[Task directions]: For this exercise, repeat the whole listing below exactly. Leave the pictures out.

[Given information]:
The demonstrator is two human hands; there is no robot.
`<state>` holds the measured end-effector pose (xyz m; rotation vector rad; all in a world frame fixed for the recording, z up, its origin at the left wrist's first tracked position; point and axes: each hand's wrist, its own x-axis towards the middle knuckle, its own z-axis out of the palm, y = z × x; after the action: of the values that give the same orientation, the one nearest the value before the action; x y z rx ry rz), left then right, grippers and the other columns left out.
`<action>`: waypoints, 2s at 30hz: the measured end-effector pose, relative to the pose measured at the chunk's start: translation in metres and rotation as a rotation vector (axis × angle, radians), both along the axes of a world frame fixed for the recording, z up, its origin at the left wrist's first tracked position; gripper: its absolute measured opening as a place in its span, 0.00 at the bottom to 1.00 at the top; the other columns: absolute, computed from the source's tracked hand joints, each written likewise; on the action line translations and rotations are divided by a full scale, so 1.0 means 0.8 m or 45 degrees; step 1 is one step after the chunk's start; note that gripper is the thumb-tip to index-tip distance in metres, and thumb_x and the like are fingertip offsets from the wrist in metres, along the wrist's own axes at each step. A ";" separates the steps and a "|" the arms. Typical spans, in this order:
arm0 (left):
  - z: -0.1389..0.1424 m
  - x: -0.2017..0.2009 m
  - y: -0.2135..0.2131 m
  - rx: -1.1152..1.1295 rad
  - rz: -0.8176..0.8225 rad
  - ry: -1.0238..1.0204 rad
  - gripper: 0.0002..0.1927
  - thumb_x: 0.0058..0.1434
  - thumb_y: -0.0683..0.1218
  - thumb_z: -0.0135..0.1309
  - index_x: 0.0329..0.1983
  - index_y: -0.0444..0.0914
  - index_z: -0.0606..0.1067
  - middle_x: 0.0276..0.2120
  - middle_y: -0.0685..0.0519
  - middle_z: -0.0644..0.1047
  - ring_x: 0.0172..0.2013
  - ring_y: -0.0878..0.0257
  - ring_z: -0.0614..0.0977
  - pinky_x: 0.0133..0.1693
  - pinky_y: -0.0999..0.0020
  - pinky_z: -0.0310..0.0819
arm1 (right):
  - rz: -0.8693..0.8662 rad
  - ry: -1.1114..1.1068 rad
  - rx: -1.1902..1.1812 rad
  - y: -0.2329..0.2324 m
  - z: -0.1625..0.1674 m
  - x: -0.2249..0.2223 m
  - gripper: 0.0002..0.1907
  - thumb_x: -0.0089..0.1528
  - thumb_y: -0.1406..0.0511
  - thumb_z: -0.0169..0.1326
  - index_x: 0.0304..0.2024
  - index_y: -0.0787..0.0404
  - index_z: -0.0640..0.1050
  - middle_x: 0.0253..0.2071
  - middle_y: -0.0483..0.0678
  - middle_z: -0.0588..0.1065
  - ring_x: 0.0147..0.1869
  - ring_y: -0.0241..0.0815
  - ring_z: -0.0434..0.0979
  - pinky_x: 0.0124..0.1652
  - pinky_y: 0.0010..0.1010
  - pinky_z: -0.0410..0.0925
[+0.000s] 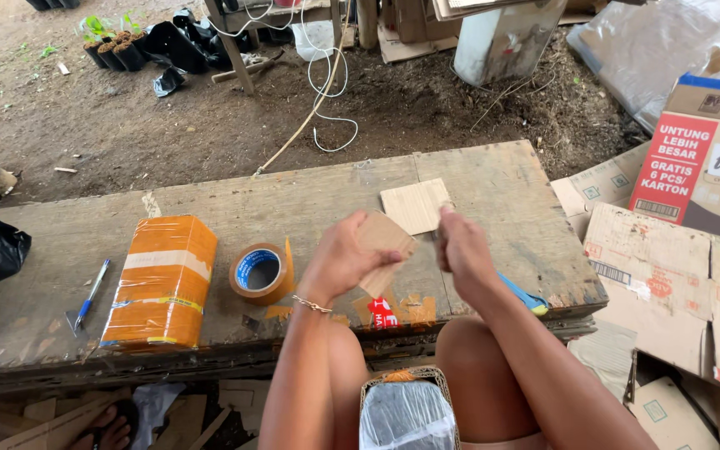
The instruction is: The person cuts a piece of cardboard with a utility knife, folds it into a rectangular box shape, and secures the seams with brown packing tape. They then place a wrapped item inside the box and continue taping it shut.
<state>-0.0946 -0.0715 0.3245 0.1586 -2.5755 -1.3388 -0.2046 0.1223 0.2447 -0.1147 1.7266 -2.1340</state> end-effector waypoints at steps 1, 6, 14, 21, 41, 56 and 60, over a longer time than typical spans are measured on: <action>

[Output for this exercise]:
The demonstrator is two human hands; there is no robot.
`<state>` holds the measured end-effector pose (xyz m; rotation vector rad; all in a world frame fixed for the recording, z up, its origin at the left wrist's first tracked position; point and axes: each hand's wrist, its own x-axis towards the middle knuckle, its own z-axis out of the palm, y = z × x; after the action: of the values that give the same orientation, the one nearest the value before the action; x y z rx ry rz), left then right, grippers and the other columns left out.
`<action>`: waypoints, 2s at 30hz: the measured end-effector pose, relative to the pose measured at the chunk's start: translation in metres and rotation as a rotation vector (axis × angle, radians), both along the axes of a world frame fixed for the recording, z up, its origin at the left wrist's first tracked position; gripper: its absolute measured opening as a place in its span, 0.00 at the bottom to 1.00 at the top; the other columns: absolute, computed from the source's tracked hand joints, each written likewise; on the action line translations and rotations are divided by a full scale, so 1.0 means 0.8 m or 45 degrees; step 1 is one step after the chunk's start; note that gripper is the thumb-tip to index-tip distance in metres, and thumb_x and the like are fingertip offsets from the wrist in metres, along the wrist's own axes at each step. A ";" separates the steps and a "|" the arms. Typical spans, in this order:
arm0 (left):
  - z: -0.1389..0.1424 m
  - x: -0.2017..0.2009 m
  - y: -0.2135..0.2131 m
  - rx: -1.1152..1.1295 rad
  - rz: -0.8176..0.8225 rad
  - ry: -1.0238..1.0204 rad
  - gripper: 0.0002..0.1927
  - thumb_x: 0.0058..0.1434
  - thumb_y: -0.0683..0.1218
  - thumb_z: -0.0135..0.1309
  - index_x: 0.0329..0.1983
  - index_y: -0.0444..0.0914
  - index_z: -0.0606..0.1067
  - middle_x: 0.0276..0.2120
  - middle_y: -0.0685..0.0519
  - middle_z: -0.0644..0.1047
  - ring_x: 0.0172..0.2013
  - ring_y: -0.0878..0.0257
  - ring_z: -0.0614..0.0977
  - pinky_x: 0.0133..0.1693
  - pinky_y: -0.0999..0.0020
  - pinky_z: -0.0310..0.0819
arm1 (right):
  - rz: -0.8693..0.8662 rad
  - ry: -1.1114..1.1068 rad
  - rx: -1.1902..1.1812 rad
  - y: -0.2329..0.2324 m
  - z: -0.1625..0.1674 m
  - x: -0.2249..0.2223 m
  - gripper: 0.0002..0.1907
  - thumb_x: -0.0089..0.1528
  - thumb_y: -0.1406..0.0511
  - thumb_z: -0.0169..0.1326
  - index_x: 0.0304..0.2024
  - index_y: -0.0787..0.0404
  - index_z: -0.0640..0.1050
  - middle_x: 0.0253..0.2071
  - middle_y: -0.0483..0.0678
  - middle_z: -0.0588..0.1065
  - ring_x: 0.0147..0.1869
  - ring_y: -0.0241..0.0815
  - ring_z: -0.0434..0.0979
  - pinky_x: 0.0124..0.1652
  - pinky_y: 0.0010..0.1010
  - pinky_z: -0.0410..0.0925
[+0.000s] 
The instruction is: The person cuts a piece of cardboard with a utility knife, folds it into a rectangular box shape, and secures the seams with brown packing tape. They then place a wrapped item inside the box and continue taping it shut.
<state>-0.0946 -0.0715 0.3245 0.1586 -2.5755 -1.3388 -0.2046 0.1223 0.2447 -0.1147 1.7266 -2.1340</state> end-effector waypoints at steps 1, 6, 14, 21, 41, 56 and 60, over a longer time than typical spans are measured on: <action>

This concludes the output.